What you should do. Wherever a line of the records contains "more", copy that line.

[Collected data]
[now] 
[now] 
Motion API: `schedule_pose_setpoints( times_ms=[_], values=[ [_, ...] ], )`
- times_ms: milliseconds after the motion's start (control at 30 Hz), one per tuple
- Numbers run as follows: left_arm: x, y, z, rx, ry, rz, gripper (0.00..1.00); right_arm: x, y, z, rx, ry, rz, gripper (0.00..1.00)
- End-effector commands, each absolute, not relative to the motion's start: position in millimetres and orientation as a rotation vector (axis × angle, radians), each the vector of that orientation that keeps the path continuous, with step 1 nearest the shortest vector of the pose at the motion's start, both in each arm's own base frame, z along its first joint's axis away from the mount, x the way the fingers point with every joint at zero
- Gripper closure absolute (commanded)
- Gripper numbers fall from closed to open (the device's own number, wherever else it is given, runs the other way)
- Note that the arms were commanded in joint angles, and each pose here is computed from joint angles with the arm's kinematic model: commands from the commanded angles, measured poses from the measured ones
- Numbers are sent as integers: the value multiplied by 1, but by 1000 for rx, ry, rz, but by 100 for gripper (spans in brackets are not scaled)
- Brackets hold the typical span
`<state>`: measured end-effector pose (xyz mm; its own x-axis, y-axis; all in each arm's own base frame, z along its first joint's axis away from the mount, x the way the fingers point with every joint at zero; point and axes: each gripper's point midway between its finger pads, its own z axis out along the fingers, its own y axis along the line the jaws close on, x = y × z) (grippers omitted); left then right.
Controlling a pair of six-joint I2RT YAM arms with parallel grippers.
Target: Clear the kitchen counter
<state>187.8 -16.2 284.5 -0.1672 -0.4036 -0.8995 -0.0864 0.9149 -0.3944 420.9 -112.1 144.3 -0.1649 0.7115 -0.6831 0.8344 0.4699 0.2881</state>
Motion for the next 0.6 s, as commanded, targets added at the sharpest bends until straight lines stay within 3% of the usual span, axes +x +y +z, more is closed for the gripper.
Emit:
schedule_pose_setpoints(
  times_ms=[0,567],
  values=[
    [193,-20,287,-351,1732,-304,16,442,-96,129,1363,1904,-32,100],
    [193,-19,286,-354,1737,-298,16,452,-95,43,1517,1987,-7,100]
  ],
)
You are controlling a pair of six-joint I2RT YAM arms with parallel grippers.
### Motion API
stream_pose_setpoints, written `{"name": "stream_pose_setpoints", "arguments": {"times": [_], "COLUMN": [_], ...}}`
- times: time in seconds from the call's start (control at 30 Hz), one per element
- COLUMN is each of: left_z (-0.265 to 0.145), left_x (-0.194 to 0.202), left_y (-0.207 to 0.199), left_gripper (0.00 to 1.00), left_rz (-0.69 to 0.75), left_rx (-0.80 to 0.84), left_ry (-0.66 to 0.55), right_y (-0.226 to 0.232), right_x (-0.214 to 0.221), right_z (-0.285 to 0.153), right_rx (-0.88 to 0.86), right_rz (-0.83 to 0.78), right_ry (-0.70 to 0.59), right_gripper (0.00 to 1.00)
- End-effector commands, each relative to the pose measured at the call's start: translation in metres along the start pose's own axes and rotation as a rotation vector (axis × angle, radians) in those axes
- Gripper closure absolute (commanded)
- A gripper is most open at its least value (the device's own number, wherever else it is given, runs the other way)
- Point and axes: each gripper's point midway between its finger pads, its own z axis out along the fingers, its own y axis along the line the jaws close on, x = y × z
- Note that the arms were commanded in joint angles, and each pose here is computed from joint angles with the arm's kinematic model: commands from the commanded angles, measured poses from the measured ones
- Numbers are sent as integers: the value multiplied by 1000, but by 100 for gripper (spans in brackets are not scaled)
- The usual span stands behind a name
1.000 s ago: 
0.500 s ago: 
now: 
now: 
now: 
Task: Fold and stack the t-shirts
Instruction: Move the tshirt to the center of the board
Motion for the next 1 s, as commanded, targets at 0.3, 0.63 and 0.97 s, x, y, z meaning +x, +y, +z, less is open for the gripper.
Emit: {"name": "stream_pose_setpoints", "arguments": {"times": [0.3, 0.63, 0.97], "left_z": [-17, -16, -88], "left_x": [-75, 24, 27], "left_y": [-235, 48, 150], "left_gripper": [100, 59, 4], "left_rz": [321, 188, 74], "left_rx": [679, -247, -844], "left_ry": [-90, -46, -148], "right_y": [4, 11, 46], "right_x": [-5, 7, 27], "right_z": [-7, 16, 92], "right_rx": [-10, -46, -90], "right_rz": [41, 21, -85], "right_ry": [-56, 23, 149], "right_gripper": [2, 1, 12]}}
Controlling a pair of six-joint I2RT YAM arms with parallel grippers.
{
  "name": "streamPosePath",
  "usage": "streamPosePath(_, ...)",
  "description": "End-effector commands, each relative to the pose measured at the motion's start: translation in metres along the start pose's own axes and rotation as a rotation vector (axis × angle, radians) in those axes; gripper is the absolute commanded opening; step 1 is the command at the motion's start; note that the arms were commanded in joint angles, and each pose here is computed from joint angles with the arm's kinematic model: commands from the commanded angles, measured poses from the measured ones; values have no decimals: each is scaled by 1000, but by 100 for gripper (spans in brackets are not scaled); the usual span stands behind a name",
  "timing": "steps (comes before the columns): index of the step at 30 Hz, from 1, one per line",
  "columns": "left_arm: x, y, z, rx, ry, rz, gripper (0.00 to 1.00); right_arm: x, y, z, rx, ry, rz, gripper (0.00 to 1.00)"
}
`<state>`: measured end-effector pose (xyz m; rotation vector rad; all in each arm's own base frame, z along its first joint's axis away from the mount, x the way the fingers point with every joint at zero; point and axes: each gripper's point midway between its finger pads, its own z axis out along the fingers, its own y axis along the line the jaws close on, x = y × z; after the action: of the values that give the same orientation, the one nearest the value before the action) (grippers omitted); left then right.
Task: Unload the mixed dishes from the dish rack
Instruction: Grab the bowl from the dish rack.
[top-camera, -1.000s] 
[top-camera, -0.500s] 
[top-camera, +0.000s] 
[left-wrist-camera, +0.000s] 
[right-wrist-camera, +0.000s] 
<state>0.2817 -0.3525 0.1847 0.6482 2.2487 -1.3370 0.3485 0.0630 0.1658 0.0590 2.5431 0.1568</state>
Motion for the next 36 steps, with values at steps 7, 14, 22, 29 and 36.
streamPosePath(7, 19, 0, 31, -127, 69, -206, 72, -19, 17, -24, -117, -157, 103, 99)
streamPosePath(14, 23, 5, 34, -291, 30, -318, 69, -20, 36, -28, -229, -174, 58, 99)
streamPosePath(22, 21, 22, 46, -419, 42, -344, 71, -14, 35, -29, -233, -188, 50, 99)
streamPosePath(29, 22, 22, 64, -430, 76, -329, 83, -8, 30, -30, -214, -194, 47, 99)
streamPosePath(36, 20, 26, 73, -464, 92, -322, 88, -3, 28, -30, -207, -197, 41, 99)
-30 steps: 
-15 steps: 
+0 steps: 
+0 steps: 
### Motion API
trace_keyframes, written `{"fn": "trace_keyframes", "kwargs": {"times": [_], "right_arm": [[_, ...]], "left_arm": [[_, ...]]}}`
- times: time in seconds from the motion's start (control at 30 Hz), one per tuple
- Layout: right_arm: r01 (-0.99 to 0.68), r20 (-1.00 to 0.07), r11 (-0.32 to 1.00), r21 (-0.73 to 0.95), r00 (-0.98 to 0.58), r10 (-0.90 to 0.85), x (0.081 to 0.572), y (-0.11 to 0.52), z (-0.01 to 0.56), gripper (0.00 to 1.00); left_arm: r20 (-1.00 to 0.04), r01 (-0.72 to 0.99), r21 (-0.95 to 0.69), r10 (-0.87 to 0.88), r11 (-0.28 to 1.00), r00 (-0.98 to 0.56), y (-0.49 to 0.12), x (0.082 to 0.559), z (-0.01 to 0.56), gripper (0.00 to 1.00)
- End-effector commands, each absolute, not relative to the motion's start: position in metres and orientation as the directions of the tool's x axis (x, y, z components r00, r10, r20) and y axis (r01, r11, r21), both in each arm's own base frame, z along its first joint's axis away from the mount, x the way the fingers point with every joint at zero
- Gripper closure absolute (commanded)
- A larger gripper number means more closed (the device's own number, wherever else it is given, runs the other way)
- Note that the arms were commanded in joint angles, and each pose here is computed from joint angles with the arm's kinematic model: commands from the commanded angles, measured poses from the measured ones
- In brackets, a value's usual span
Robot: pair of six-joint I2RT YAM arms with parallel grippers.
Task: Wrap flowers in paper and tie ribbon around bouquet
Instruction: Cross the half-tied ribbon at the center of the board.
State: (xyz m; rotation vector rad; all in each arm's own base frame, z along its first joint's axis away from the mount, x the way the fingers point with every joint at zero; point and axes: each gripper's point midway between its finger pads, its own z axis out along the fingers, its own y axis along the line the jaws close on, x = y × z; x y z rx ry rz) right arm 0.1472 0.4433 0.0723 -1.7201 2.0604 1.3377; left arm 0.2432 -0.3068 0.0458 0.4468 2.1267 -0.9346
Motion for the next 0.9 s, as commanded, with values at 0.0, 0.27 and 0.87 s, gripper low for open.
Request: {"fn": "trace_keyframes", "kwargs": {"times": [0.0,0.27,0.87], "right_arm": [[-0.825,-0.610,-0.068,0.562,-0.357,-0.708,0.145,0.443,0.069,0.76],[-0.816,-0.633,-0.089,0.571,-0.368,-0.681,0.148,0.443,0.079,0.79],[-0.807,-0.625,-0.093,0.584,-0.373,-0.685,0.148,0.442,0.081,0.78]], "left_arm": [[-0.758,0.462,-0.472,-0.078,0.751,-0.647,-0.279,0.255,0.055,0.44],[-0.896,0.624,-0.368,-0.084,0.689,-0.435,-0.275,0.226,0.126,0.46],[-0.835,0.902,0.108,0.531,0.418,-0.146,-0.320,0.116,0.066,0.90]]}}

Exercise answer.
Motion for the next 0.6 s, as commanded, targets added at the sharpest bends until straight lines stay within 3% of the usual span, axes +x +y +z, more is closed for the gripper.
- A larger gripper number means more closed (the device's own number, wherever else it is given, runs the other way)

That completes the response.